Alright ladies, we all know that our boyfriends are special in their own ways. But there are just some categories that all our guys seem to fall right into, no matter how cute they are when they braid our hair at night! We’ve identified 5 different types of beaus that every lady should be able to recognize. What type is your boyfriend?
1. The Gnawer
We’ve all had the boyfriend who gnaws on your limbs while you’re asleep. It’s like, just go to bed and get my calf out of your mouth, silly!
2. The Dunkaroos Enthusiast
If you haven’t had a boyfriend who’s dangerously obsessed with vanilla frosting Dunkaroos, you don’t know how boring it is to listen to him talk about battling other customers for discontinued boxes of them on eBay. For this type of guy, it’s all Dunkaroos, all the time.
3. Your Cousin Mike
As if family reunions weren’t awkward enough, this classic type of boyfriend will make yours unbearable! But don’t worry—he understands your roots, because they’re the same as his. And besides, who hasn’t dated their cousin Mike at one point or the other?
4. Feather Touchers
We all have had a sweetheart who demands that you only touch them with very, very long feathers.

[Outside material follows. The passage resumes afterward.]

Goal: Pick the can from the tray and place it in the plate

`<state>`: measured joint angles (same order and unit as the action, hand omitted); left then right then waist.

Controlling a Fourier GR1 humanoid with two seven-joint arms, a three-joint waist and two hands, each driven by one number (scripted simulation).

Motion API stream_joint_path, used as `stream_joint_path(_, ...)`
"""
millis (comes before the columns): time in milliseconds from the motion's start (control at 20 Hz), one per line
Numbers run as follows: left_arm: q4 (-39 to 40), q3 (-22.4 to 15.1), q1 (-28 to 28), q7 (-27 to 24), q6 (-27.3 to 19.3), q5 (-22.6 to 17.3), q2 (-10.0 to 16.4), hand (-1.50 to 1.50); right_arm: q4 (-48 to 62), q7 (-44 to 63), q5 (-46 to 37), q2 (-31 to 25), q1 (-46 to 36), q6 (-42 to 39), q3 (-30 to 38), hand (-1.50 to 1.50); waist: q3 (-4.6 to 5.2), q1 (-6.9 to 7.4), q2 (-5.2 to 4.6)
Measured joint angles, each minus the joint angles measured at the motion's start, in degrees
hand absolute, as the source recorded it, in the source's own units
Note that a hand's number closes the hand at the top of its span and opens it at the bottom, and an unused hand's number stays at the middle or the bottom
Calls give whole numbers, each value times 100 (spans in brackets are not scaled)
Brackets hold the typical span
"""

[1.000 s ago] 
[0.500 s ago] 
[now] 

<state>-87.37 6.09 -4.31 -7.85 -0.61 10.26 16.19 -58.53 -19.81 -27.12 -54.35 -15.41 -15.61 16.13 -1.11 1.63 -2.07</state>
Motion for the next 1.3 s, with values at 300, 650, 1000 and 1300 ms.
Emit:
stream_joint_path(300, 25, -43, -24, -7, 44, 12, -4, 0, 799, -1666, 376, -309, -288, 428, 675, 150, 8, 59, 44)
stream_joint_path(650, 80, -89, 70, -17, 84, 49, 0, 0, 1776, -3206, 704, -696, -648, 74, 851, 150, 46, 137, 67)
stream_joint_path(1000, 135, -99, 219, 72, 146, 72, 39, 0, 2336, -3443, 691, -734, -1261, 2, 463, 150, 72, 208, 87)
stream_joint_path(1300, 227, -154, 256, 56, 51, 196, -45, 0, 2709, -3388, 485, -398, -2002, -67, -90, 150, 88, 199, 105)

This type of boyfriend is a dime a dozen. Feathers aren’t cheap, though, so don’t get too attached to a feather toucher unless you truly know he’s the one.
5. Amish Santa
Definitely the neediest of the 5 types of boyfriends, these guys will demand that you stop using electricity and give in to the idea that they are the real Santa Claus. Men, right?! But once you give Amish Santa a chance, he’ll prove to actually be the most lovable type of guy out there.